> [DATASET CONTENT]:

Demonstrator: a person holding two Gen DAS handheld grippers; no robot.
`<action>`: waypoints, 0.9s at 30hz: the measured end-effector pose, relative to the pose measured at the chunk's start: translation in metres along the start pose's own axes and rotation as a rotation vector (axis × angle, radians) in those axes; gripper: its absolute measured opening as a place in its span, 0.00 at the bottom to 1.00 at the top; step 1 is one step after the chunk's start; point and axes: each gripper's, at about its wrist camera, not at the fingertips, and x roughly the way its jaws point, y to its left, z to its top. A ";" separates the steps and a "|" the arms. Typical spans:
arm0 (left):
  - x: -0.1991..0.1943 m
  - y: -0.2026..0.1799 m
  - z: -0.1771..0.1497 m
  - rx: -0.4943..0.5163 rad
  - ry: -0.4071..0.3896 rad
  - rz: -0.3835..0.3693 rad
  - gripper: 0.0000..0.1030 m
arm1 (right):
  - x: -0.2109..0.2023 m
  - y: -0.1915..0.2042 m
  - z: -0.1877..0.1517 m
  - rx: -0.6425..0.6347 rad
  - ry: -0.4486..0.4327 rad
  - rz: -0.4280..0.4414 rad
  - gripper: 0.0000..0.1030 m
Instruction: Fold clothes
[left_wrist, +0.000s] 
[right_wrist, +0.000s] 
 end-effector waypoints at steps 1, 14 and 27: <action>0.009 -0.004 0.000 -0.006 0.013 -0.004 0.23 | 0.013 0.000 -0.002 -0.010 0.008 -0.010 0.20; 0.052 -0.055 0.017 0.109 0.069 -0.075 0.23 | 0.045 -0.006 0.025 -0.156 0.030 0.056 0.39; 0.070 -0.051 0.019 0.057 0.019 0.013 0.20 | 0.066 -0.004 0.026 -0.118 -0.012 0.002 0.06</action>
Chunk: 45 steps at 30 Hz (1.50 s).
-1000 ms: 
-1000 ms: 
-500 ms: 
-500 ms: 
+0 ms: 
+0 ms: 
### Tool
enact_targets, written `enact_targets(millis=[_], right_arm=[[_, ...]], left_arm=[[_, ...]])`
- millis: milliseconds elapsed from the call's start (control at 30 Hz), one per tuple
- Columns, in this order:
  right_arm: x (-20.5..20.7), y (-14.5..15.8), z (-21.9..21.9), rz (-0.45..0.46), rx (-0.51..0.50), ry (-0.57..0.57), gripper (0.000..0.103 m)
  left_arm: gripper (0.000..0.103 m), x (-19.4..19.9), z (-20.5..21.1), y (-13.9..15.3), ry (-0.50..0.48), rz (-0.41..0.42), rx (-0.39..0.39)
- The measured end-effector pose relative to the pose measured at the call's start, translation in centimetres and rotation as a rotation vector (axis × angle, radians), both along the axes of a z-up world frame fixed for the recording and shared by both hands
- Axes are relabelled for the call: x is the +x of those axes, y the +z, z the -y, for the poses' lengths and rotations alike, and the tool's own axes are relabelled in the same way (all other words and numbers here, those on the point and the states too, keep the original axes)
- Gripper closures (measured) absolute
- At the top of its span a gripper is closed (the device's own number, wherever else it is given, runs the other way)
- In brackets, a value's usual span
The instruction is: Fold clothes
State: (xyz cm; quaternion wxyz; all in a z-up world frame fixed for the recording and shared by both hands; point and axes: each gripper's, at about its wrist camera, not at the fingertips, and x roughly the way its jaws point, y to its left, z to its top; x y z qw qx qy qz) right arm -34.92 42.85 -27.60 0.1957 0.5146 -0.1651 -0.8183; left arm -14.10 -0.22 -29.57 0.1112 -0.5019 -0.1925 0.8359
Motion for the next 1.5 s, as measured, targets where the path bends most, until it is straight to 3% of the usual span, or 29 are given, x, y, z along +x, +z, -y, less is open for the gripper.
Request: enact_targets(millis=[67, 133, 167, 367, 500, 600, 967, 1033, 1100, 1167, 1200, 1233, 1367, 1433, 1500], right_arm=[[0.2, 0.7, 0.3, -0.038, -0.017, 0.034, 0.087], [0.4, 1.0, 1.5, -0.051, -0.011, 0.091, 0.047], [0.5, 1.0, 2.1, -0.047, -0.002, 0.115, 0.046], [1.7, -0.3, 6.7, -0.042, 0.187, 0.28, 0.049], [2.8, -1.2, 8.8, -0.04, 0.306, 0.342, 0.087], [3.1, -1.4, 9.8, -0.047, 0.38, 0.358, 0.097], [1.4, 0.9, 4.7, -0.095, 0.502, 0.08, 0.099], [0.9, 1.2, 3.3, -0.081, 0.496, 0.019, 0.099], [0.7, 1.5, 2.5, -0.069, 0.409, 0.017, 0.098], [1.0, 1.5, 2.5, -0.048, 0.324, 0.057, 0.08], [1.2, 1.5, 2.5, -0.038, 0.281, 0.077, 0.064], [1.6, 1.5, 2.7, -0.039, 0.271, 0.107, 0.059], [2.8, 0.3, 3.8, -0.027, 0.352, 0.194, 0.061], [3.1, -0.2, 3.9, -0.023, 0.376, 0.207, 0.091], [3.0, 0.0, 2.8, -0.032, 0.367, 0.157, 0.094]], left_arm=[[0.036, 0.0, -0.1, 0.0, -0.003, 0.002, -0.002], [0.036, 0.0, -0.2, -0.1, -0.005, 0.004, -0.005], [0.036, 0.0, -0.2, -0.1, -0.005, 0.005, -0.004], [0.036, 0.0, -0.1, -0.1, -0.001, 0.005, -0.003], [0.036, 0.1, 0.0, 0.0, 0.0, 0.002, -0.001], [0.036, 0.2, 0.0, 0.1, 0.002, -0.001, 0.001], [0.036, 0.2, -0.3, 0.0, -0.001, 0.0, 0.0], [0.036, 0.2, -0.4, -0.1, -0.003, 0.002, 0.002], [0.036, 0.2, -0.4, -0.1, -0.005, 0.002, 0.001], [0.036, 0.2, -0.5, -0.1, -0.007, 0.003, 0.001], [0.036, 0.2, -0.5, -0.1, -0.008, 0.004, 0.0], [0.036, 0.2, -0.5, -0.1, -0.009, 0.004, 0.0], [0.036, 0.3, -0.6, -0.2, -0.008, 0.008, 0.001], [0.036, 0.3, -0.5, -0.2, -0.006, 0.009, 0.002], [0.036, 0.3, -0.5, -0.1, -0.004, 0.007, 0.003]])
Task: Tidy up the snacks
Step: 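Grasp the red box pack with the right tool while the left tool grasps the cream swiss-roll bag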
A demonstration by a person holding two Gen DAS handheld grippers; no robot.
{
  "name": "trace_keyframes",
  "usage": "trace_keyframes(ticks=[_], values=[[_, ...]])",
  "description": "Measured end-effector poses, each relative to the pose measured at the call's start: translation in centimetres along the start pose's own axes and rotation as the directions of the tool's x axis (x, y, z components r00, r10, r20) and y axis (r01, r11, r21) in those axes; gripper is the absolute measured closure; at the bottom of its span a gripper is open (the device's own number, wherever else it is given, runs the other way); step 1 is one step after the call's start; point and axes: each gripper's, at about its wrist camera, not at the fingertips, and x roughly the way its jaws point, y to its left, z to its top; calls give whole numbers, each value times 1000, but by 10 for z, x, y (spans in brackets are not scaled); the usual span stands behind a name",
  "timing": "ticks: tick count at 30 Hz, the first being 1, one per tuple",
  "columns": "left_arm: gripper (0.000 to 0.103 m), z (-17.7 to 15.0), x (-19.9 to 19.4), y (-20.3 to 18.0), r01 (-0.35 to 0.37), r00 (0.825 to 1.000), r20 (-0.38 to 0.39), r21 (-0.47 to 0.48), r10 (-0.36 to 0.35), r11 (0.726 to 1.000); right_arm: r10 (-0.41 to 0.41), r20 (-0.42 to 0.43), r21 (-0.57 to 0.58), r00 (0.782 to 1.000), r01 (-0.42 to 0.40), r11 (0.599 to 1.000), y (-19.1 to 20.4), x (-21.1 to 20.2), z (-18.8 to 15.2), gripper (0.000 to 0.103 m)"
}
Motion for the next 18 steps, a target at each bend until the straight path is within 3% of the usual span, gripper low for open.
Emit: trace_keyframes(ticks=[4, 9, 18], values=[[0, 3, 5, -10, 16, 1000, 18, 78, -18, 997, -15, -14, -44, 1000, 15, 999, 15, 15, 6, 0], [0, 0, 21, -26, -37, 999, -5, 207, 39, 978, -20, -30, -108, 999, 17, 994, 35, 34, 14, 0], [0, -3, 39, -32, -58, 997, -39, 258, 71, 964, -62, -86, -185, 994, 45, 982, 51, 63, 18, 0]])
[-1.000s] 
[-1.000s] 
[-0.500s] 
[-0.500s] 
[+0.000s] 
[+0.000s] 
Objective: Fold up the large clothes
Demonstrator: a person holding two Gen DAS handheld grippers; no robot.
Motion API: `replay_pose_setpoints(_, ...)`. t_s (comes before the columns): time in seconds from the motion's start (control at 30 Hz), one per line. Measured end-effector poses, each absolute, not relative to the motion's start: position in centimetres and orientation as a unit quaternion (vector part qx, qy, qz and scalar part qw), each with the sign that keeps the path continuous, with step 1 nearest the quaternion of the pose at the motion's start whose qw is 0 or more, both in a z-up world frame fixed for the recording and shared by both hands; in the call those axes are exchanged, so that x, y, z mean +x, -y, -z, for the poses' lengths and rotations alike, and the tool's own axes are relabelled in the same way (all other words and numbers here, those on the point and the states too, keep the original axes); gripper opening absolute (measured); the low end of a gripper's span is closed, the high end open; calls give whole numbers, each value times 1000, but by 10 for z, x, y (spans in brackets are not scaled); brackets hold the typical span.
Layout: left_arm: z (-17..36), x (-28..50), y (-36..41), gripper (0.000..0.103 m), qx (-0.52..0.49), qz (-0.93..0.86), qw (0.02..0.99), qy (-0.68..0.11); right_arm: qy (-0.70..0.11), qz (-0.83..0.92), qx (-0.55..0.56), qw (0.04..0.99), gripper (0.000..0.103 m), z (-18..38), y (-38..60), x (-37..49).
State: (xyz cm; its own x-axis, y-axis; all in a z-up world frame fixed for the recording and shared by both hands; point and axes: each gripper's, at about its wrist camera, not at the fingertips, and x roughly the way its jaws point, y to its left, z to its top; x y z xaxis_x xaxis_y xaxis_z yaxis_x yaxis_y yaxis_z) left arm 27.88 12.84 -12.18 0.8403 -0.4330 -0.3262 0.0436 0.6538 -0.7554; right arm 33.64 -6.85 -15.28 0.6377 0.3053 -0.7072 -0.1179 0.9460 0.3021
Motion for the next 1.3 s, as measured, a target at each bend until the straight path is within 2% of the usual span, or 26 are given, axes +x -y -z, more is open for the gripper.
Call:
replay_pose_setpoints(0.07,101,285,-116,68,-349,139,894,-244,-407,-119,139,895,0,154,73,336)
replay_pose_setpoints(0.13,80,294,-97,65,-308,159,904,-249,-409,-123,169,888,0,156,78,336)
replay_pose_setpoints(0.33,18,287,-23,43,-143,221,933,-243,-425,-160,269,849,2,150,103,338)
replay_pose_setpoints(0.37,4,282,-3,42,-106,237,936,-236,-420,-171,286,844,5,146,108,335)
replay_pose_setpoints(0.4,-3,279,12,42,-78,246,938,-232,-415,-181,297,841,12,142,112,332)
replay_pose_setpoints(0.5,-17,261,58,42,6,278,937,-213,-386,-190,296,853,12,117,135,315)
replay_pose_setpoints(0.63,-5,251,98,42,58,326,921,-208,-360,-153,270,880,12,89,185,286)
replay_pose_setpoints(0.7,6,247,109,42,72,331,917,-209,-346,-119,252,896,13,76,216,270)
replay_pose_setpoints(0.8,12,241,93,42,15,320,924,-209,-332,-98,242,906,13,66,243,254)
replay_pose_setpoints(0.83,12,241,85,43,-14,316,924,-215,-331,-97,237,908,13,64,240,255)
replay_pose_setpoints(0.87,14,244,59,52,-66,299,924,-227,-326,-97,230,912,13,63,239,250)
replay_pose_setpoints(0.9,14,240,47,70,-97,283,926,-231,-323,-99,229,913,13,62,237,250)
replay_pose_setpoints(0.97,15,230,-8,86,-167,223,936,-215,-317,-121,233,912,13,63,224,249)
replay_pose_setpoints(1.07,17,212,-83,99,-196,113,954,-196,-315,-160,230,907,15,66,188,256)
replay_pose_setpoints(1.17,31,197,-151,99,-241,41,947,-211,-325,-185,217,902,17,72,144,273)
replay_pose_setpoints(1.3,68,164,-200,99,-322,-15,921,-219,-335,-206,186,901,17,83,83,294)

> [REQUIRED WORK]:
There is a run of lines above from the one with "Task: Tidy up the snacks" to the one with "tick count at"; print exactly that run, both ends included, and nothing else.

> [RESPONSE FOR THIS EXERCISE]:
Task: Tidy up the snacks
Step: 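Grasp the red box pack with the right tool while the left tool grasps the cream swiss-roll bag
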A demonstration by a person holding two Gen DAS handheld grippers; no robot.
{
  "name": "trace_keyframes",
  "usage": "trace_keyframes(ticks=[_], values=[[_, ...]])",
  "description": "Measured end-effector poses, each relative to the pose measured at the call's start: translation in centimetres along the start pose's own axes and rotation as the directions of the tool's x axis (x, y, z components r00, r10, r20) and y axis (r01, r11, r21) in those axes; gripper is the absolute measured closure; at the bottom of its span a gripper is open (the device's own number, wherever else it is given, runs the other way); step 1 is one step after the call's start; point and axes: each gripper's, at about its wrist camera, not at the fingertips, and x roughly the way its jaws point, y to its left, z to its top; calls give whole numbers, each value times 1000, but by 10 for z, x, y (spans in brackets are not scaled); the usual span stands behind a name",
  "timing": "ticks: tick count at 30 Hz, the first being 1, one per tuple",

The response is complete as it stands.